Depresiasi Rupiah Tak Halangi Proyek Premium Farpoint

marketeers article

Perlambatan industri properti pada tahun 2014 nyatanya masih menunjukkan tren yang sama setidaknya hingga kuartal pertama tahun 2015. Penyebabnya antara lain jenuhnya pasar properti lantaran oversupply, harga BBM yang fluktutatif, hingga depresiasi rupiah terhadap Dolar Amerika yang mengerek harga sejumlah bahan baku konstruksi

Kendati dibayangi sinyal negatif, para pengembang masih tetap melanjutkan proyek properti vertikal mereka. Salah satunya yaitu PT Farpoint, pengembang real estate yang merupakan anak usaha dari Gunung Sewu Group. Sejak tahun lalu, Farpoint tengah membangun tiga proyek prestisius di Jakarta sekaligus, antara lain perkantoran Sequis Tower dan apartemen Verde 2 di kawasan CBD Sudirman, serta mixed-use The Hundred di kawasan CBD Kuningan

CEO Farpoint Jusup Halimi menjelaskan, proyek Sequis Tower dengan 39 lantai itu dijadwalkan rampung pada kuartal keempat tahun 2017 dengan memakan biaya pembangunan sebesar Rp 1 – 1,2 triliun. Biaya sewa kantor ini dipatok sekitar Rp 35 – 40 juta per meter persegi.

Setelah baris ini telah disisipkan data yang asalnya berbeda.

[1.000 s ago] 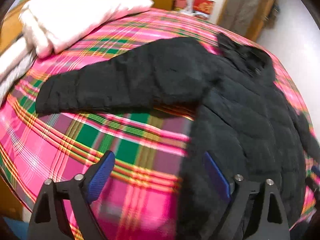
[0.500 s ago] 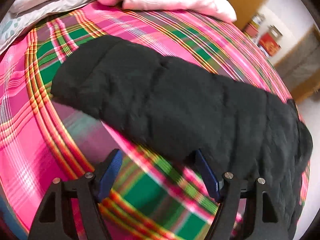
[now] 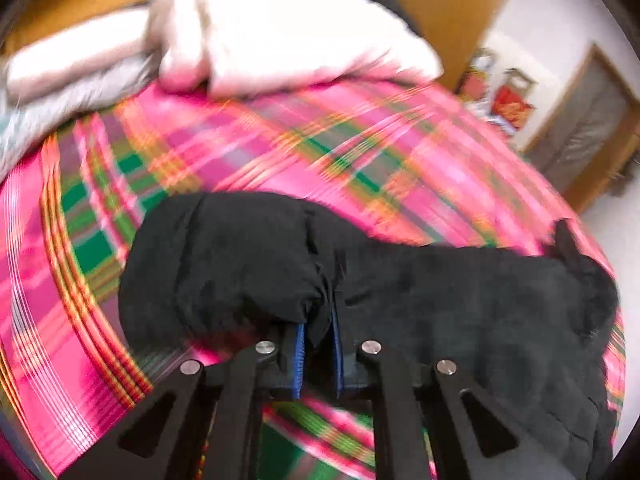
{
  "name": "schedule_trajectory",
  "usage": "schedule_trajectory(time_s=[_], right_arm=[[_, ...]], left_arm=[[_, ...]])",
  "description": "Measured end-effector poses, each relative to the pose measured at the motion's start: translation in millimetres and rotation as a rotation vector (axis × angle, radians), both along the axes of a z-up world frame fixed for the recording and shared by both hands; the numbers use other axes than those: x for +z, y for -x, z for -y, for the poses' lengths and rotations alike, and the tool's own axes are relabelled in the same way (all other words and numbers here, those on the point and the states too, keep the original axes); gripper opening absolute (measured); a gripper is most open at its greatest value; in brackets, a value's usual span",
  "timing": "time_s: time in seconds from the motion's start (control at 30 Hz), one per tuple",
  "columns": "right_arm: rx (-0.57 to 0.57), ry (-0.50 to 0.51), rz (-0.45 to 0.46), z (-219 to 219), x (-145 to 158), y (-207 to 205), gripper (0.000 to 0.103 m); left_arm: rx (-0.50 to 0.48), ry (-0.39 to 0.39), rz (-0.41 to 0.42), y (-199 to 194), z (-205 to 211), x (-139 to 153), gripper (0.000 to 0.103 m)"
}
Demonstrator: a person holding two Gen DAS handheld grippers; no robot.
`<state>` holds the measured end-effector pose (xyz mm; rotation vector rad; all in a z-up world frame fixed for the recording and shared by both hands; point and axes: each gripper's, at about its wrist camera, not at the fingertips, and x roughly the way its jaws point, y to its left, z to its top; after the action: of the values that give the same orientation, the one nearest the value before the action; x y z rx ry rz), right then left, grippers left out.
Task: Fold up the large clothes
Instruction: 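Fold the held sleeve across the jacket body with the left tool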
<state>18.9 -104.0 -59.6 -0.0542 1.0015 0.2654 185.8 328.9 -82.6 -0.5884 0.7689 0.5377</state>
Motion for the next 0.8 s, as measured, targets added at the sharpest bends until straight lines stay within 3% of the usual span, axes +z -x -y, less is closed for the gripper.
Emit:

Hanya beberapa radius meter dari sana, bakal terdapat apartemen Verde 2 yang direncanakan selesai pada September 2017 dengan menelan biaya Rp 1,5 – 1,8 triliun. Harga yang ditawakan berkisar Rp 43 – 45 juta per meter persegi dengan luas unit antara 150-200 meter persegi.

Sedangkan proyek The Hundred yang terdiri dari 110 unit residensial, 24 lantai gedung perkantoran, dan 20 lantai hotel So Sofitel menggerus biaya lebih besar lagi, yaitu Rp 3 – 3,5 triliun. Sesuai rencana, proyek mixed-use itu akan beroperasi dalam dua tahap, yaitu pada kuartal keempat tahun 2018 untuk residensial dan hotel, serta pada kuartal kedua tahun 2019 untuk gedung perkantoran.

“Menanggapi rupiah yang terdepresiasi, biaya konstruksi memang membengkak. Sebab banyak material bangunan berasal dari impor. Kami masih mengontrol beban kenaikan ini dan dituntut untuk terus efisien”, terang Jusup, di acara temu media, di Museum Nasional Jakarta, Kamis (12/3/2015).

Jusup mengaku, pihaknya mesti berhati-hati dalam menaikkan harga. Pasalnya, pasar properti kini tengah berjalan lambat. Sehingga, pihaknya masih memilih untuk tetap bertengger di harga yang stabil. “Properti kan ada siklusnya. Meski saat ini lesu, namun trennya bakal naik terus. Jarang sekali ada kabar harga properti turun selama tiga tahun,” yakinnya.

Jusup optimistis Farpoint mampu mendulang marketing sales yang tinggi, meskipun tak satu pun dari tiga proyeknya itu yang sudah dipasarkan saat ini. Namun, untuk area perkantoran Sequis Tower dan The Hundred, Farpoint hanya menyewakan. Kata Jusup, biaya sewa mampu secara kontinu mencetak pendapatan berulang (recurring income) bagi perusahaan.

Salah satu yang menjadi diferensiasi Farpoint, lanjut Jusup, adalah selalu mengusung konsep gedung internasional grade A. Bahkan, pihaknya berjuang untuk memperoleh sertifikasi LEED (Leadership in Energy and Enviromental Design) peringkat platinum pertama di Indonesia. LEED merupakan akreditasi asal Amerika Serikat yang memberikan penilaian terhadap standar internasional gedung berwawasan lingkungan yang berkelanjutan

“Dengan mengusung dua hal itu, kami memang punya harga yang lebih tinggi dari gedung perkantotan biasa,” ucapnya.